Page as Canvas (the Visual/Textual Narrative)

Over the centuries, literary narrative, as we have understood it, has been built primarily on text.  However one wishes to organize narrative—whether through standard linearity or a willy-nilly approach—words/language have been at the forefront of our storytelling apparatus. Even the most experimental writers have stuck to that tried-and-true formula. The only break (I am aware of) with this well-worn paradigm is the so-called graphic novel (full-length comic book), whose narrative develops through both textual and visual  means.  Some say this is bona fide literature, and perhaps it is. Still, I am unsure that the graphic novel (over time) will engage us on the level of, say, a Joyce or a Proust—but it certainly incorporates all of the necessary elements we associate with Art.

The success of the graphic novel is a recent development we should be inspired by. Its example points us in the direction of a radical narrative of the future.  Textual and visual elements can be combined to produce an art form of untold possibility. The  page is now our canvas, unrestrained by static text.  We can decide to embed graphics of all kinds in a space heretofore reserved for language.

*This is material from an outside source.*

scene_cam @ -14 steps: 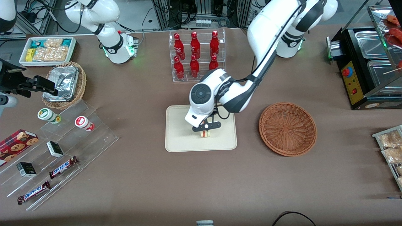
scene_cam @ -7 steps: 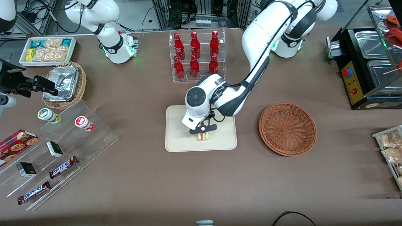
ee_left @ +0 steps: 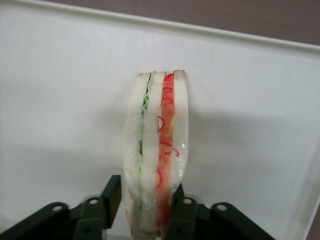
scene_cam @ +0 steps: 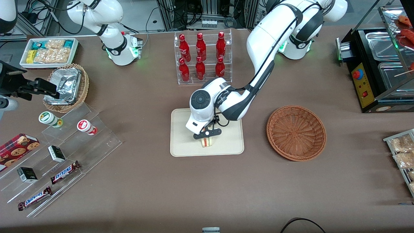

The computer is the means to do so.

The only issue I see on the horizon is how to create a viable narrative out of this new genre.  There must be some sort of cohesive whole to a work, even if the intention is to reject conventionality  for a hodgepodge of image and language. Should there be a plot of some sort?  Perhaps. I would think there must be an overarching theme to a work. But since this new genre is concerned with the visual too, should there be anything that ties it together (especially if it is a long work)?  Does an image have a narrative itself, without textual explication? Does a particular painting, for example, have meaning (narrative) in and of itself?  As I develop my ideas, these are questions I hope to answer.

Author: drewbdavid

Editor of Angry Old Man Magazine.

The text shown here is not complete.